Consistent with increased HBG promoter accessibility and decreased methylation, NFIX knockdown in BM cells led to a time-dependent increase in: (i) HBG transcripts, reaching ~60% of total beta-like globin mRNA versus 10% in control, (ii) HbF+ cells (F-cells), reaching ~85% versus 15% in control, and (iii) total HbF protein, reaching ~40% compared to 3% in control (Fig. 3d–f). De-repression of HBG observed by NFIX knockdown reached levels equivalent to BCL11A and LRF knockdown controls in this system (Fig. 3d, e). Similarly, NFIX knockdown in HUDEP-2 cells led to robust increases in HBG mRNA, F-cells and total HbF protein (Fig. 3g).

NFIX overexpression in CB cells lowers HBG mRNA and HbF

Finally, to test if NFIX could silence HBG in cells that express elevated HbF, we ectopically expressed NFIX in CB cells, leading to NFIX mRNA and protein levels of more than 10-fold over background (Fig. 4a, b). NFIX overexpression led to: (i) reduction of HBG transcript levels to 40% of total beta-like globin mRNA compared to 80% in control, (ii) reduction of F-cells to 66% compared to 96% in control, and (iii) reduction of total HbF to 31% compared to 52% in control (Fig. 4c–e). Together, these results confirm that NFIX is a potent HbF repressor.

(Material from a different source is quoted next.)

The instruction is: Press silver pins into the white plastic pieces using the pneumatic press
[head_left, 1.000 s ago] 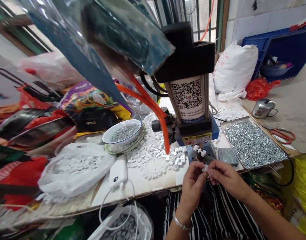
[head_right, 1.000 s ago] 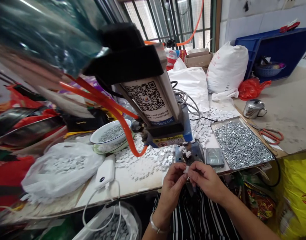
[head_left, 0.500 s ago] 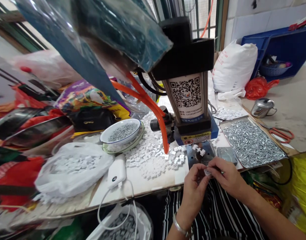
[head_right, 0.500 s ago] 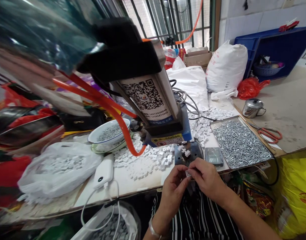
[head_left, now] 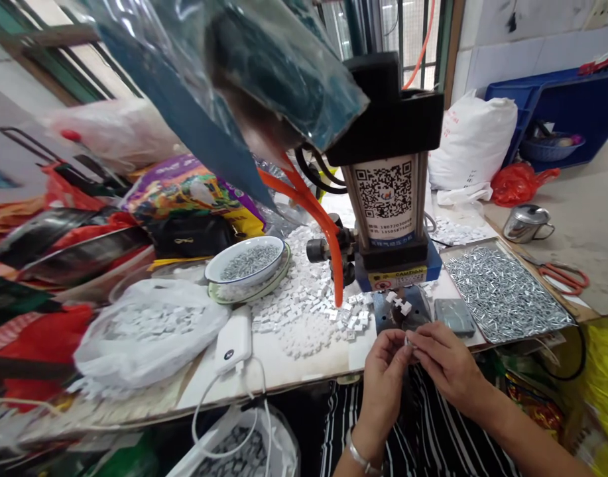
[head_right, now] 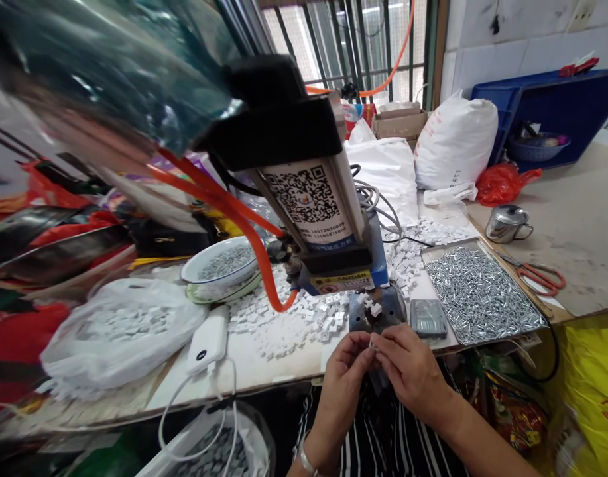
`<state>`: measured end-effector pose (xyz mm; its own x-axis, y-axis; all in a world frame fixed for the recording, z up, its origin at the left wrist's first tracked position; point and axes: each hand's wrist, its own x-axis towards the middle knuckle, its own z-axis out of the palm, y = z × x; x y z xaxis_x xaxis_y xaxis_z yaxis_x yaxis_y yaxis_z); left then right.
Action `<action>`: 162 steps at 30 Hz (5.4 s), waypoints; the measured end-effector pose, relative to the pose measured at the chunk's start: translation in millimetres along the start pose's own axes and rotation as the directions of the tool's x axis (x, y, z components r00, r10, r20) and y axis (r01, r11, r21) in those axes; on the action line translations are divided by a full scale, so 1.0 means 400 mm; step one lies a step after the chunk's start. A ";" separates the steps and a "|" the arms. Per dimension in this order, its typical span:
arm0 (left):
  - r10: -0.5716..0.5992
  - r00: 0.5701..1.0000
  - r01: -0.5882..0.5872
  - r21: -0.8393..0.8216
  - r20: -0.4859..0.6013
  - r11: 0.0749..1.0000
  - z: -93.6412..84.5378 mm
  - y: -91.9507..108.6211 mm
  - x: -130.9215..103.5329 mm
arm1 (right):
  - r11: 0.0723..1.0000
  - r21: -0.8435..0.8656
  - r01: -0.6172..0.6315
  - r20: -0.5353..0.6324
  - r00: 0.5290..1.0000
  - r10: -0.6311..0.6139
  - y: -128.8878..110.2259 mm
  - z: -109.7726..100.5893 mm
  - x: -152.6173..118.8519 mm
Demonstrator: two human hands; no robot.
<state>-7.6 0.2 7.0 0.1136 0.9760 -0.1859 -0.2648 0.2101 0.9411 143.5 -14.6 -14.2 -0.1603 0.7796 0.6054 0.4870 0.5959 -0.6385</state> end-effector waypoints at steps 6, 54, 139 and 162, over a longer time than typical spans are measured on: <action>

Fig. 4: NFIX overexpression in CB cells represses HbF.
figure 4

a RT-qPCR validation of NFIX overexpression in CB cells shows approximately 10-fold increase in NFIX transcripts relative to empty vector control cells. Bars represent mean of two biological replicates. b Western blot validation of NFIX overexpression in CB cells as determined by detection of the FLAG tag on day 10 of erythroid differentiation. c CB cells overexpressing NFIX have a reduction in HBG mRNA levels relative to other beta-like globins on day 7 of erythroid differentiation. Bars represent mean of two biological replicates. d CB cells overexpressing NFIX show reduced percentage of F-cells relative to empty vector control on day 14 of erythroid differentiation. e HPLC profiles demonstrate reduction in HbF protein in NFIX overexpressing CB cells relative to the empty vector control on day 14 of erythroid differentiation. Data are representative of N = 2 biological replicates using distinct CB donors and independent NFIX transductions.

Discussion

A role for NFIX in stage-specific regulation of the beta-like globin genes is supported by indirect evidence from several studies. NFI-factors were implicated in alpha-globin gene expression preference in an in vitro chicken erythrocyte system24. DNA methylation within the NFIX gene body was strongly associated with gestational age at birth in nucleated red blood cells derived from human cord blood25,26. In a comparison of human BM- and fetal liver-derived erythroblasts, differential DNA methylation regions were associated with NFI motifs globally and at specific CpG sites within the NFIX gene18. Most notably, a GWAS study showed that SNP rs183437571, located within an intron of NFIX was associated with elevated HbF, albeit just below the empirical significance threshold of the study21. The SNP resides within a 300 kb region that includes several genes involved in erythropoiesis and erythrocyte traits, most notably KLF1, which is known to repress HbF27,28. KLF1 haploinsufficiency has also been suggested to contribute to hereditary persistence of fetal hemoglobin (HPFH) in two patients with microdeletion of chromosome 19p13.2–p13.12/13, a region that also includes NFIX29. Despite these data suggesting that NFIX may be involved in beta-like globin gene regulation, its direct validation as an HbF repressor had not been reported prior to our study30.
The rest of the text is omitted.